Chris Anderson, former editor in chief of Wired was clear about it in his provocative essay “The End of Theory: The Data Deluge Makes the Scientific Method Obsolete”. He states that with enough data, computing power and statistical algorithms we can find patterns where science cannot. No need for theory, formal methods to test validity and causation. Correlation is enough, according to Anderson and with him many others.

How would this work in practice? Suppose we would like to create a prediction model for some variable Y. This could for example be the stock price of a company, the click-through rates of online ads or next week’s weather.  Next we gather all the data we can lay your hands on and put it in some statistical procedure to find the best possible prediction model for Y. A common procedure is to first estimate the model using all the variables, screen out the unimportant ones (the ones not significant at some predefined significance level ) and re-estimate the model with the selected subset of variables and repeat this procedure until a significant model is found. Simple enough, isn't it?

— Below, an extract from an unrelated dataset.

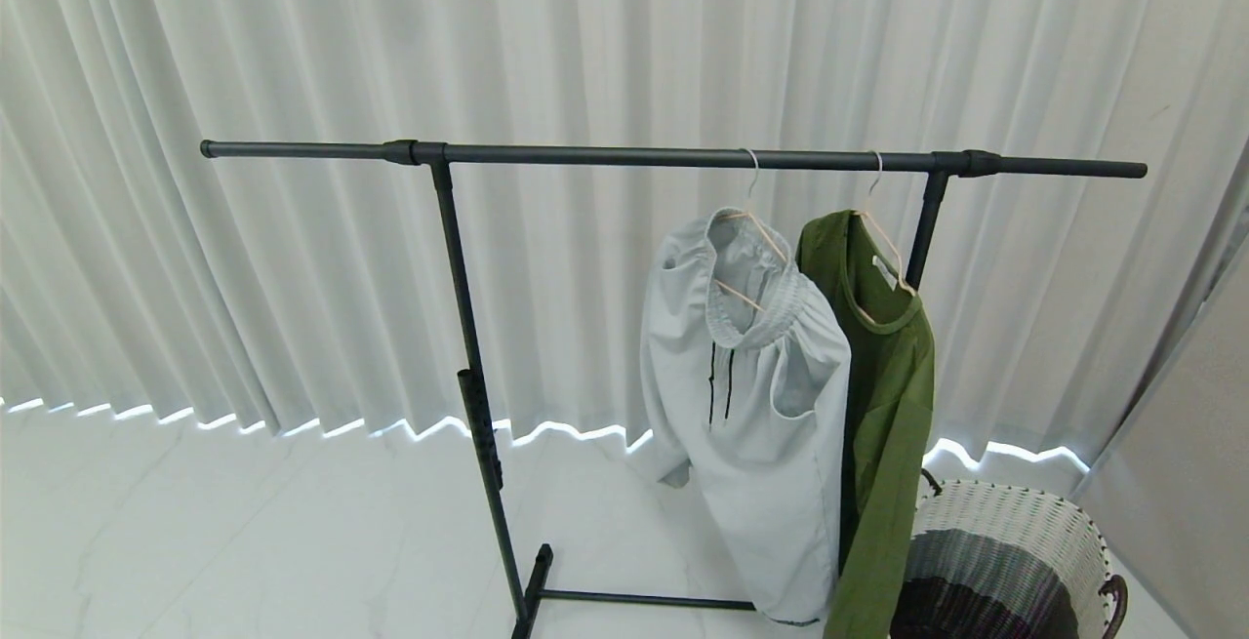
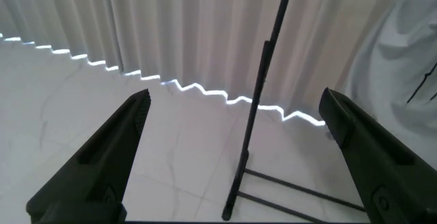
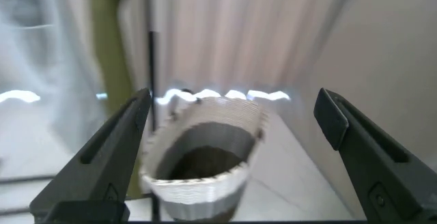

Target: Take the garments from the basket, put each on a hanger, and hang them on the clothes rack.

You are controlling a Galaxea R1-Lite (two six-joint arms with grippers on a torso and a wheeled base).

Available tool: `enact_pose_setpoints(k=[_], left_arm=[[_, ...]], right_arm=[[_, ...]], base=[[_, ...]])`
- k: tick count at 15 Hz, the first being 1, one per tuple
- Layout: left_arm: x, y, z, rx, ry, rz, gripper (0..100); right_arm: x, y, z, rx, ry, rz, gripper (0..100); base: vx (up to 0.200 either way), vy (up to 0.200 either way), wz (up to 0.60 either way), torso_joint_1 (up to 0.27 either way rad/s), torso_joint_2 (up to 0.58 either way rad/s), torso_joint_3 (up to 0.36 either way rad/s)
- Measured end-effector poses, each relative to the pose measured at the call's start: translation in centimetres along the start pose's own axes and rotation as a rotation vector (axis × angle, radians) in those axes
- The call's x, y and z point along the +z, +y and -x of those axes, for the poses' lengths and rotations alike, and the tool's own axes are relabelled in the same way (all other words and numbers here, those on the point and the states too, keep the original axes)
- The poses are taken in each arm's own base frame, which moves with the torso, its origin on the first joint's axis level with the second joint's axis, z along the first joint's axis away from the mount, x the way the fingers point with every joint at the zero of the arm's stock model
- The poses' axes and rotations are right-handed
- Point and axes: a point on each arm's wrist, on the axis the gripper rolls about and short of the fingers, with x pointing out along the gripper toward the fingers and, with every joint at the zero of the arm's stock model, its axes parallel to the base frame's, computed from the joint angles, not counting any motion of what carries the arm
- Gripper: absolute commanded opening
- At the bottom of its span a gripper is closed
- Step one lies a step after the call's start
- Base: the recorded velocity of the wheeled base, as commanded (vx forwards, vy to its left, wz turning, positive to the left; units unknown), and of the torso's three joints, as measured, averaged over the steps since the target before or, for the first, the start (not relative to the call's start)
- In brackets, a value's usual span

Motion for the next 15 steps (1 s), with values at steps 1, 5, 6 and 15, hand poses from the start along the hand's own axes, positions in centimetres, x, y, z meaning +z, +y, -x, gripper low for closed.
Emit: enact_pose_setpoints(k=[1,5,6,15], left_arm=[[0.04,0.0,0.01,0.006,0.001,-0.001,100],[0.14,-0.09,0.19,0.084,-0.014,-0.034,100],[0.14,-0.12,0.24,0.075,-0.019,-0.051,100],[-0.51,-0.42,0.58,-0.159,-0.064,-0.039,100]], right_arm=[[-0.02,-0.03,0.01,0.06,-0.008,0.001,100],[-0.03,-0.03,0.04,0.125,-0.019,0.002,100],[-0.04,-0.03,0.05,0.126,-0.02,0.003,100],[-0.69,0.23,0.1,0.219,0.043,-0.063,100]], base=[[0.0,0.0,0.0,0.0,0.0,0.0],[0.0,0.0,0.0,0.0,0.0,0.0],[0.0,0.0,0.0,0.0,0.0,0.0],[0.0,0.0,0.0,0.0,0.0,0.0]])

Anderson suggested way of analysis has some serious drawbacks however. Let me illustrate. Following the above example, I created a set of data points for Y by drawing 100 samples from a uniform distribution between zero and one, so it’s random noise. Next I created a set of 50 explanatory variables X(i) by drawing 100 samples from a uniform distribution between zero and one for each of them. So, all 50 explanatory variables are random noise as well. I estimate a linear regression model using all X(i) variables to predict Y. Since nothing is related (all uniform distributed and independent variables) an R squared of zero is expected, but in fact it isn't. It turns out to be 0.5. Not bad for a regression based on random noise! Luckily, the model is not significant. The variables that are not significant are eliminated step by step and the model re-estimated. This procedure is repeated until a significant model is found. After a few steps a significant model is found with an Adjusted R squared of 0.4 and 7 variables at a significance level of at least 99%. Again, we are regressing random noise, there is absolute no relationship in it, but still we find a significant model with 7 significant parameters. This is what would happen if we just feed data to statistical algorithms to go find patterns.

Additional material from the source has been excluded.